**Your objective:** Exclude the pictures and retype the entries as written.

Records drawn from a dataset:

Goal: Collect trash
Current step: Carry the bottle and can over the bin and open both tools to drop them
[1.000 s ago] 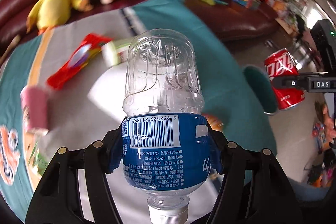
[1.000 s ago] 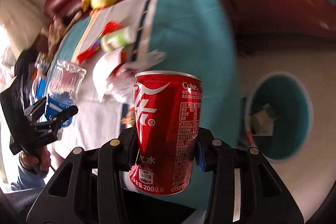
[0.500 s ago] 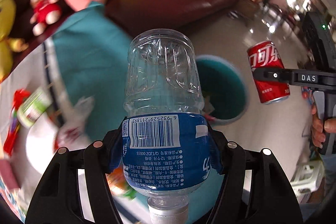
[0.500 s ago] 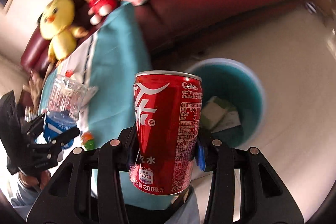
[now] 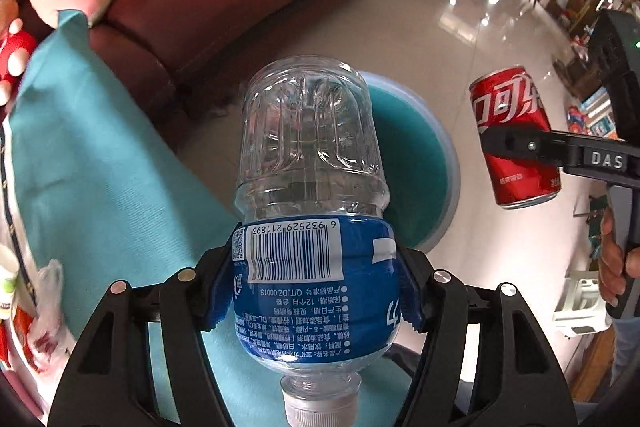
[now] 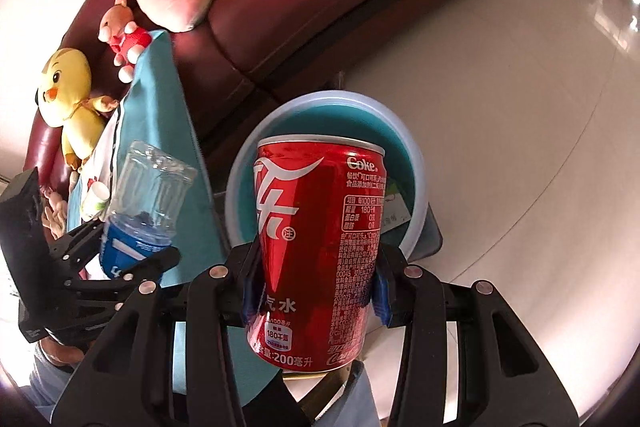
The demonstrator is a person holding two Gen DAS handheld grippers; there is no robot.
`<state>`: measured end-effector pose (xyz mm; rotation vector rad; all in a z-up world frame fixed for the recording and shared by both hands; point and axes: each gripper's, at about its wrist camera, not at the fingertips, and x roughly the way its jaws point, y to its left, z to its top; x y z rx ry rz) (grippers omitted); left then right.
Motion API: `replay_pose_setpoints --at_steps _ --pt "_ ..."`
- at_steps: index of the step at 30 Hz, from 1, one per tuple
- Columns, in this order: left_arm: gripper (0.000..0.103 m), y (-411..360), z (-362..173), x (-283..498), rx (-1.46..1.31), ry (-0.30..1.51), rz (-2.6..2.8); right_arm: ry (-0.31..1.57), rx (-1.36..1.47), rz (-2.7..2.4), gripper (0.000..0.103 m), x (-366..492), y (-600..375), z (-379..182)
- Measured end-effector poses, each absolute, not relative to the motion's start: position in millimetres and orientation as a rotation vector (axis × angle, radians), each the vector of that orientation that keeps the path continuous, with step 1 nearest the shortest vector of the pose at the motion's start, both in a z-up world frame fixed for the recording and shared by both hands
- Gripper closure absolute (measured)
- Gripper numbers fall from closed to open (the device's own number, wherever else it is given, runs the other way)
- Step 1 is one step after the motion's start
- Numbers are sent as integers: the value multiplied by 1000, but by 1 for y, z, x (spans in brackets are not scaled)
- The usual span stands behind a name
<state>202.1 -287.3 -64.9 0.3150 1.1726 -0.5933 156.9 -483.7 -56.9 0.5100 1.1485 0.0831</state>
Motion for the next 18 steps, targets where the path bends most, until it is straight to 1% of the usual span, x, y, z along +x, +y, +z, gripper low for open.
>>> replay_pose_setpoints --at_steps 10,13,14,18 --pt "36 -310 -98 230 339 1254 -540 1199 532 96 62 180 -485 -82" --pt "33 -316 -102 238 332 1258 -514 1211 531 92 62 184 -487 -86" --pt "26 -315 -103 239 320 1263 -523 1216 530 89 62 184 -488 -88" --pt "25 -314 -104 237 329 1246 -515 1231 530 83 62 187 -488 -95"
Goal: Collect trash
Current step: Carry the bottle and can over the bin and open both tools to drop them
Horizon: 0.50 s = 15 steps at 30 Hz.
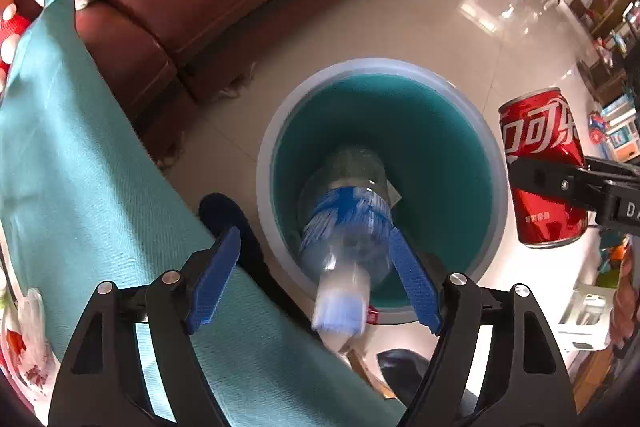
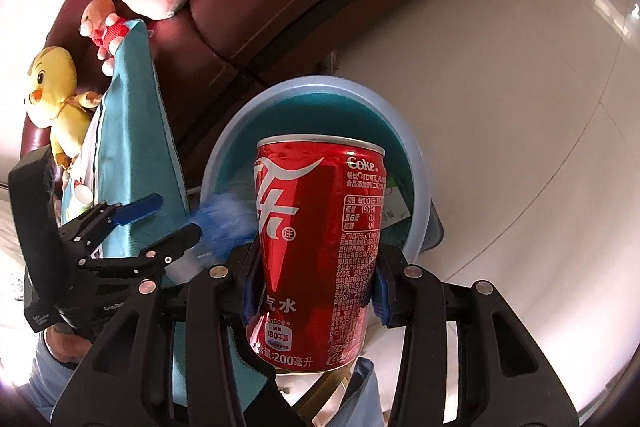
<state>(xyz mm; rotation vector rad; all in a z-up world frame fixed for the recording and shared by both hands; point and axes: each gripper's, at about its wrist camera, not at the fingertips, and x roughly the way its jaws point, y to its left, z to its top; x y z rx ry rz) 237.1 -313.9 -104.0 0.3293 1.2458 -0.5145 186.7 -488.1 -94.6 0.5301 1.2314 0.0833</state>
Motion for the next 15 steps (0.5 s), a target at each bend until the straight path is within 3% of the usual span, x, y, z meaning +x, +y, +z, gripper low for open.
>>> replay_pose_setpoints --at_steps 15 --pt "19 -292 -91 222 279 1226 -514 1260 511 81 61 193 -480 -101"
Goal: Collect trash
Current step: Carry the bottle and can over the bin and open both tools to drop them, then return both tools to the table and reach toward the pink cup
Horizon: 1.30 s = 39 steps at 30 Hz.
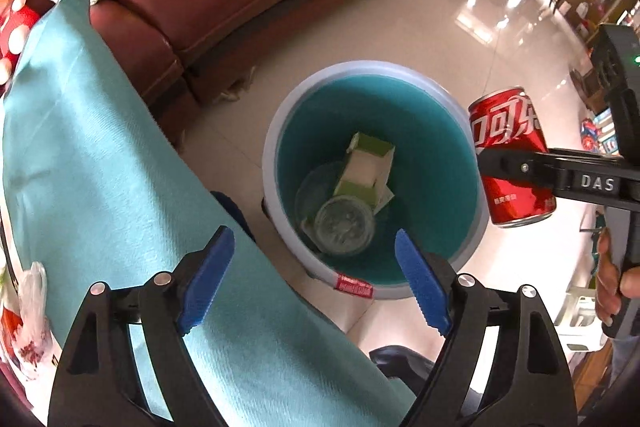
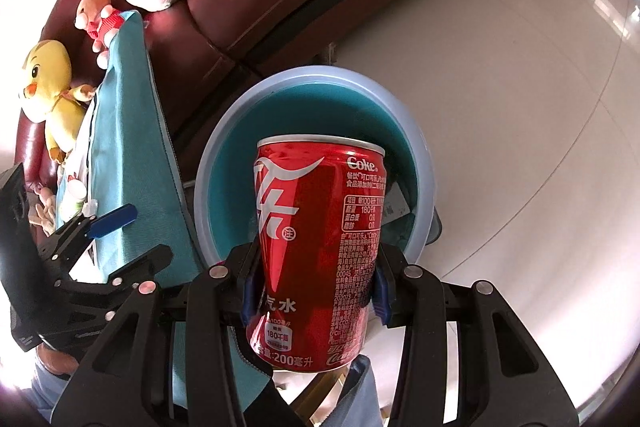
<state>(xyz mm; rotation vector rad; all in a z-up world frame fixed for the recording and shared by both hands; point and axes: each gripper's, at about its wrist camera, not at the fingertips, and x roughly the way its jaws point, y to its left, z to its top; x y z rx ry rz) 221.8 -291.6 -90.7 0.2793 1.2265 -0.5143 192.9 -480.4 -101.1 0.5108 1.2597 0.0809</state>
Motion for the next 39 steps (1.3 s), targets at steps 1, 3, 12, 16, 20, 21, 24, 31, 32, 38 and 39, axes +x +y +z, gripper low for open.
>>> replay_pose_setpoints --at_steps 1,3,12,16,20,21,24,31,32,38,39 --pt "19 -289 -89 219 276 1227 -515 1264 510 82 61 193 -479 -102" --pt "19 -287 -87 216 274 1225 -516 1275 502 85 59 194 -476 -103" --pt "10 -266 -76 201 250 1206 -517 1298 492 64 30 191 -466 -99" --pt "10 -253 -70 196 244 1192 -513 1297 468 42 28 185 -460 -89" --pt "9 -235 -63 188 221 1179 -508 1299 444 27 28 178 -453 -78" --pt "9 -230 -62 185 215 1174 -506 1299 433 25 26 177 -449 -75" --pt "9 -215 -57 176 199 1162 -496 1301 406 29 23 172 -436 -66" --pt "9 -163 -42 163 147 1128 -458 1294 309 81 20 169 -387 -41" --pt "9 -155 -41 160 140 1124 -450 1294 294 90 19 170 -380 -38" --pt "9 -97 -32 146 93 1101 -373 1303 214 166 19 171 -321 -26" --pt "9 -83 -32 142 78 1097 -356 1303 196 181 19 171 -309 -24"
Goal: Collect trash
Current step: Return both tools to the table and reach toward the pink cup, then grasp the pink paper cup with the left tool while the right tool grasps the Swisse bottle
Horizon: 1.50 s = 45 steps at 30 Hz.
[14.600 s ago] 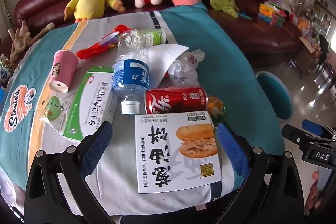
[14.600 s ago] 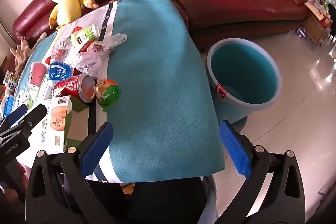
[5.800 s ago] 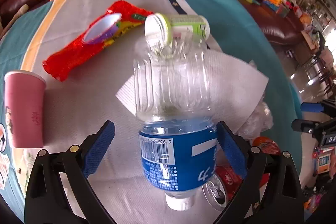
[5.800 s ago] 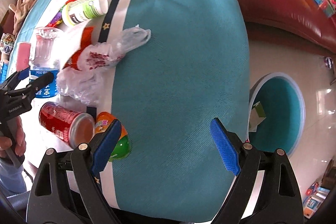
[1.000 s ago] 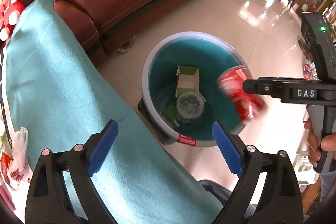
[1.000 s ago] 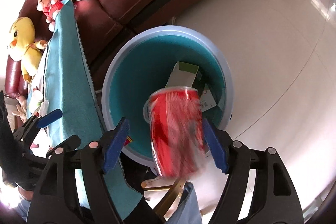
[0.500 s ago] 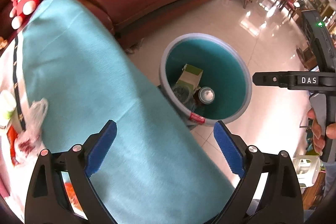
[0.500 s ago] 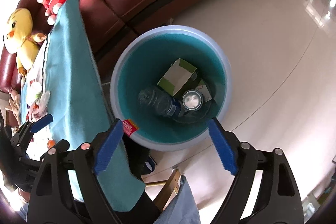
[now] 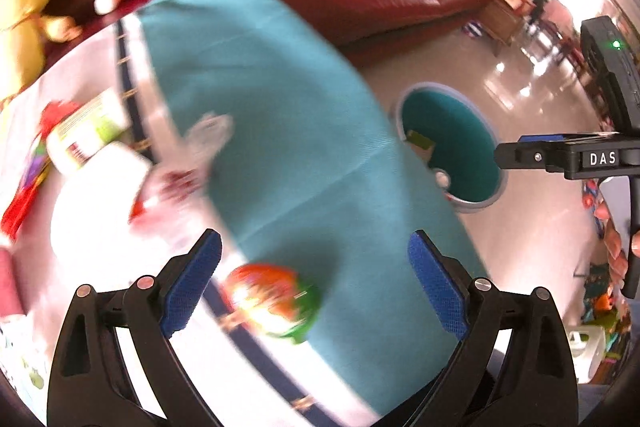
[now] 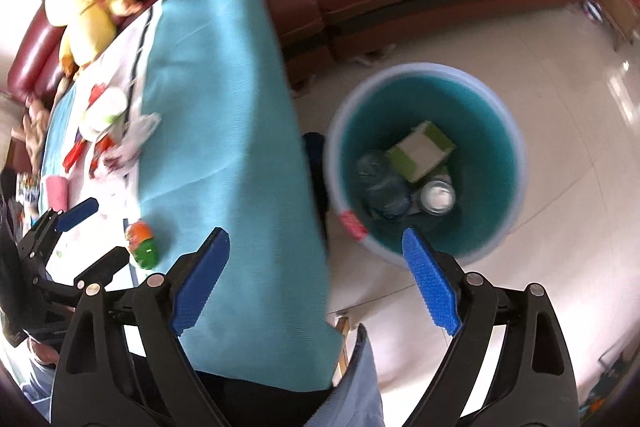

**Exercise answer:**
Goal: Collect trash
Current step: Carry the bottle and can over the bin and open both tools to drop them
[1.000 s ago] 
[1.000 s ago] 
[0.500 s ago] 
[0.500 s ago] 
[now] 
[now] 
The demonstrator is a person holding two Gen DAS handheld grippers; there is no robot.
`<state>`: measured end-effector pose (xyz mm; rotation vector rad; all in a z-up world frame fixed for the recording and shared by both hands; point and axes: each gripper's, at about its wrist camera, not at the fingertips, and x roughly the way its jaws point, y to its left, z to its top; x y z rx ry rz) (grippers omitted); left then right.
Motion API: `replay_pose_setpoints --at_steps _ --pt "_ ..."`
- at_steps: index of the step at 30 Hz, from 1, one per tuple
- Columns, in this order: left_arm: gripper (0.000..0.103 m), y (-411..360), z (-362..173), x (-283..498), rx (-1.46..1.31), ry (-0.30..1.51), rz (-2.6..2.8); right_arm: ry (-0.31..1.57), rx (-1.36..1.47), rz (-2.7..2.4), gripper (0.000..0.103 m), x (-366..492), y (-600..375), z (-379..182)
- Measured end-effector poses, each absolute, not relative to the motion's start: position in millimetres and orientation as a rotation vector (axis × angle, radians), each the vector of that orientation that keeps the path continuous, with step 1 nearest the shortest vector of the pose at the motion's start, both in a z-up world frame fixed for the recording and shared by both hands
- Gripper closure absolute (measured)
- Gripper numbers fall from closed to open (the device's own number, wherever else it is given, runs the other way)
- Step 1 is one step after the motion's start
- Numbers are sent as integers: the value multiplied by 1000, but by 1 for y, z, x (spans in brackets are not scaled)
- The usual span stands behind a name
<state>202.1 -287.3 -64.9 0.3150 1.1726 -0.5933 156.9 -483.7 -56.9 0.5100 1.1485 0.0831</state>
Motion for the next 18 steps, targets where the path bends most, until it is straight to 1% of the usual span, x, y, z along +x, +y, +z, gripper low for open.
>>> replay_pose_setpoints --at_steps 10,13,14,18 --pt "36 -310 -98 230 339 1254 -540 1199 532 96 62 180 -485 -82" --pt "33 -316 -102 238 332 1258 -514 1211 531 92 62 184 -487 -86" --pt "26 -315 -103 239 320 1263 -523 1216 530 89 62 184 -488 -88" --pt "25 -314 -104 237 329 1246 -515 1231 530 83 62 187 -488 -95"
Goal: Collect trash
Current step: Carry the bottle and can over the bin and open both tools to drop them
Horizon: 0.50 s = 15 steps at 30 Hz.
<state>(xyz mm; rotation vector rad; all in a z-up world frame fixed for the recording and shared by both hands; point and axes: each gripper's, at about its wrist camera, not at the fingertips, and x roughly the way its jaws point, y to its left, z to its top; x y z rx ry rz) 237.1 -313.9 -104.0 0.3293 1.2458 -0.5145 186.7 -488.1 -94.6 0.5301 1.2314 0.0833</state>
Motion for the next 15 steps (0.5 s), a target at each bend until the straight path is within 3% of the usual span, x, y, z meaning +x, +y, +z, gripper low for open.
>>> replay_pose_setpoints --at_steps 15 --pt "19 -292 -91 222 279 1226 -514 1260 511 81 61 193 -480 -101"
Goal: Collect trash
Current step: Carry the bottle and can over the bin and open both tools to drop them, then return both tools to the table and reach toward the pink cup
Horizon: 1.30 s = 39 steps at 30 Hz.
<state>(xyz mm; rotation vector rad; all in a z-up world frame fixed for the recording and shared by both hands; point and axes: each gripper's, at about its wrist camera, not at the fingertips, and x roughly the way its jaws point, y to its left, z to its top; x y z rx ry rz) 221.8 -291.6 -90.7 0.2793 1.2265 -0.5143 192.9 -480.4 -101.1 0.5108 1.2597 0.0809</state>
Motion for the next 39 steps (1.3 s), targets at steps 1, 3, 12, 16, 20, 21, 24, 31, 32, 38 and 39, axes +x +y +z, gripper low for open.
>>> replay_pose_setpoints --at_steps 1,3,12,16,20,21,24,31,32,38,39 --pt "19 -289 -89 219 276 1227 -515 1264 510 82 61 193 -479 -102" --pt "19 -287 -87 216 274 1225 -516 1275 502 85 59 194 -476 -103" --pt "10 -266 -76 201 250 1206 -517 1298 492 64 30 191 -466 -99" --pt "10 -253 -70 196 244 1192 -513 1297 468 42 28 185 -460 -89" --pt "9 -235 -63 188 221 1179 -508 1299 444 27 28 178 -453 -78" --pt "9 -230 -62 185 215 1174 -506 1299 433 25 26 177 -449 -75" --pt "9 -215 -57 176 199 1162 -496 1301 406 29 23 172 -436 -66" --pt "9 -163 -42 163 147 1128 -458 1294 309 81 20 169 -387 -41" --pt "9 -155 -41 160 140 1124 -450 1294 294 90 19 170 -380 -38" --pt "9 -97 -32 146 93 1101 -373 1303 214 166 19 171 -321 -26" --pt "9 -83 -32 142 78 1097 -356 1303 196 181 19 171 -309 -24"
Goal: Collect trash
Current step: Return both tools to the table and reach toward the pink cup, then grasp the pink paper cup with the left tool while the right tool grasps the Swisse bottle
Horizon: 1.50 s = 45 steps at 30 Hz.
[14.600 s ago] 
[14.600 s ago] 
[5.800 s ago] 
[5.800 s ago] 
[1.000 s ago] 
[1.000 s ago] 
[0.500 s ago] 
[0.500 s ago] 
[now] 
[now] 

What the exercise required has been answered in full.